From the data below, please reproduce exactly everything from the line that contains "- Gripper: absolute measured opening" down to the line that contains "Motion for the", with both ends included.

-- STORED DATA follows --

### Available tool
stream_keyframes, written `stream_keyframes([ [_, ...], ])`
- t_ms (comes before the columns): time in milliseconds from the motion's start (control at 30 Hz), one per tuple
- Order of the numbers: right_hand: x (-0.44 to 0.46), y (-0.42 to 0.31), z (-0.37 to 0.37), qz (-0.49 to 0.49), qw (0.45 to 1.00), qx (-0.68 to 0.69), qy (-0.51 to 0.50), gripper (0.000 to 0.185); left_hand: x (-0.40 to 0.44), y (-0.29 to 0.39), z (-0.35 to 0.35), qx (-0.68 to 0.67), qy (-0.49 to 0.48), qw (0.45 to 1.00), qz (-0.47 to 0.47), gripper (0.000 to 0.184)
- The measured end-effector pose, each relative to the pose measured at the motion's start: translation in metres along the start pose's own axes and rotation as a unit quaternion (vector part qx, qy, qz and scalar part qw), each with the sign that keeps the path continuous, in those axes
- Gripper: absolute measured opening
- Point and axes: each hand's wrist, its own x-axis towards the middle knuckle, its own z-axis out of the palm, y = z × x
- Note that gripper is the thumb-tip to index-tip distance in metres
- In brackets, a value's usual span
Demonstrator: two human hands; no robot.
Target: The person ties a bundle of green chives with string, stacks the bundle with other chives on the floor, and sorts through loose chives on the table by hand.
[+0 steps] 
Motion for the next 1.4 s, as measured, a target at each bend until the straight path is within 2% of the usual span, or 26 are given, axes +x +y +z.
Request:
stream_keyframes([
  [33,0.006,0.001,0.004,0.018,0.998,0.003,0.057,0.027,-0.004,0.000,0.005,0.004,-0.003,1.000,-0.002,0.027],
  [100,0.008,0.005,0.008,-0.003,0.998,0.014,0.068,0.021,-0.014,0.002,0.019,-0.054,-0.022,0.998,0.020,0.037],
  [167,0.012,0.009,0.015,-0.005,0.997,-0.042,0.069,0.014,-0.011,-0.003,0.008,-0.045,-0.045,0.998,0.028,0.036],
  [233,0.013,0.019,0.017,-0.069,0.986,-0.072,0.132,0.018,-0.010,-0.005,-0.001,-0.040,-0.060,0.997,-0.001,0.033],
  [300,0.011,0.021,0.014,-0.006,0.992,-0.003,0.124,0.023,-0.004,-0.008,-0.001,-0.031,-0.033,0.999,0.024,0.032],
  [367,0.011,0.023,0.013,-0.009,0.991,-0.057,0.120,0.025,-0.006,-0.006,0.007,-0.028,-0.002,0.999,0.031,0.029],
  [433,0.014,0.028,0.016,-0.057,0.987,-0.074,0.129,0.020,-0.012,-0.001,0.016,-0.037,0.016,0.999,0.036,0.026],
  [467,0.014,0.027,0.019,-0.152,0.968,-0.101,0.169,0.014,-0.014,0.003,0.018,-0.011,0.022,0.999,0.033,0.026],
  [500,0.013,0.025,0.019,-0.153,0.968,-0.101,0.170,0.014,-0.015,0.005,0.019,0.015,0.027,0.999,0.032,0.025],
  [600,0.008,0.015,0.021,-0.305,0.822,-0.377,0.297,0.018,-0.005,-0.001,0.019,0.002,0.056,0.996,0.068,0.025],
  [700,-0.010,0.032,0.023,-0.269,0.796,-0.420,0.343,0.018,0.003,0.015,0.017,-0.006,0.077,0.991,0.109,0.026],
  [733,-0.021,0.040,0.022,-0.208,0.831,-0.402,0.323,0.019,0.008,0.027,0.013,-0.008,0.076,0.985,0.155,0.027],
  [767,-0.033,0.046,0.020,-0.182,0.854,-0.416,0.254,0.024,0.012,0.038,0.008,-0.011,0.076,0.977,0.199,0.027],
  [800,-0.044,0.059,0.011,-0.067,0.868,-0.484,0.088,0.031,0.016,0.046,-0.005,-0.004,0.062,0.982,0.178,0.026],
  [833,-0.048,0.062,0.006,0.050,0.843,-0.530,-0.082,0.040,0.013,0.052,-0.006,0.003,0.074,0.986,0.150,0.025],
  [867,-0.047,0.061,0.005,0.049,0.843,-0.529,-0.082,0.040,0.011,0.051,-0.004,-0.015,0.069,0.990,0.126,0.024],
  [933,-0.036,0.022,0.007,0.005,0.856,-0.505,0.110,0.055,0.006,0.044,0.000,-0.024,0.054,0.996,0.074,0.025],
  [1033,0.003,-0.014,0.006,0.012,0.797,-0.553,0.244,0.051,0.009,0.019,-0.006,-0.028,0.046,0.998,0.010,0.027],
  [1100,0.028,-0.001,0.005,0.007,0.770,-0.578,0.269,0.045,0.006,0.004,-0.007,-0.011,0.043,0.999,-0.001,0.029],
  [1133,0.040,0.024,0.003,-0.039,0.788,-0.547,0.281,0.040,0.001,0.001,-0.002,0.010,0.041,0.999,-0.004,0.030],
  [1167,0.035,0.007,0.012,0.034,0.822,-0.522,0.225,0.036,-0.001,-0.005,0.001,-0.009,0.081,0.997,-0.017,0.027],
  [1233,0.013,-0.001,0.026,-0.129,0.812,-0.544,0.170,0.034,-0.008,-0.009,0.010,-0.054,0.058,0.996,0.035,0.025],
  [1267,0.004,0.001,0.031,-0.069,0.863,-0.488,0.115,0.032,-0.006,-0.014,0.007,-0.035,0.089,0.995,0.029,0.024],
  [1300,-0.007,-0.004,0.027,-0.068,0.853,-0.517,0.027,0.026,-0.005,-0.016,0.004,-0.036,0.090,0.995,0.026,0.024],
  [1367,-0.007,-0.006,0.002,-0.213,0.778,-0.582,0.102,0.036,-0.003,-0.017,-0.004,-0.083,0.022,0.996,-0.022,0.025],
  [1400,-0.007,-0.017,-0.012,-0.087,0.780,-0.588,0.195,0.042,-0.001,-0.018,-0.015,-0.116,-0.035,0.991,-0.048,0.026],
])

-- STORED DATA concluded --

## [THE ANSWER]
- Gripper: absolute measured opening
- Point and axes: each hand's wrist, its own x-axis towards the middle knuckle, its own z-axis out of the palm, y = z × x
- Note that gripper is the thumb-tip to index-tip distance in metres
- In brackets, a value's usual span
Demonstrator: two human hands; no robot.
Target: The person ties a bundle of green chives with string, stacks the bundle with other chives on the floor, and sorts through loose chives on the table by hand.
[+0 steps] 
Motion for the next 1.4 s, as measured, a target at each bend until the straight path is within 2% of the usual span, or 26 are given, axes +x +y +z.

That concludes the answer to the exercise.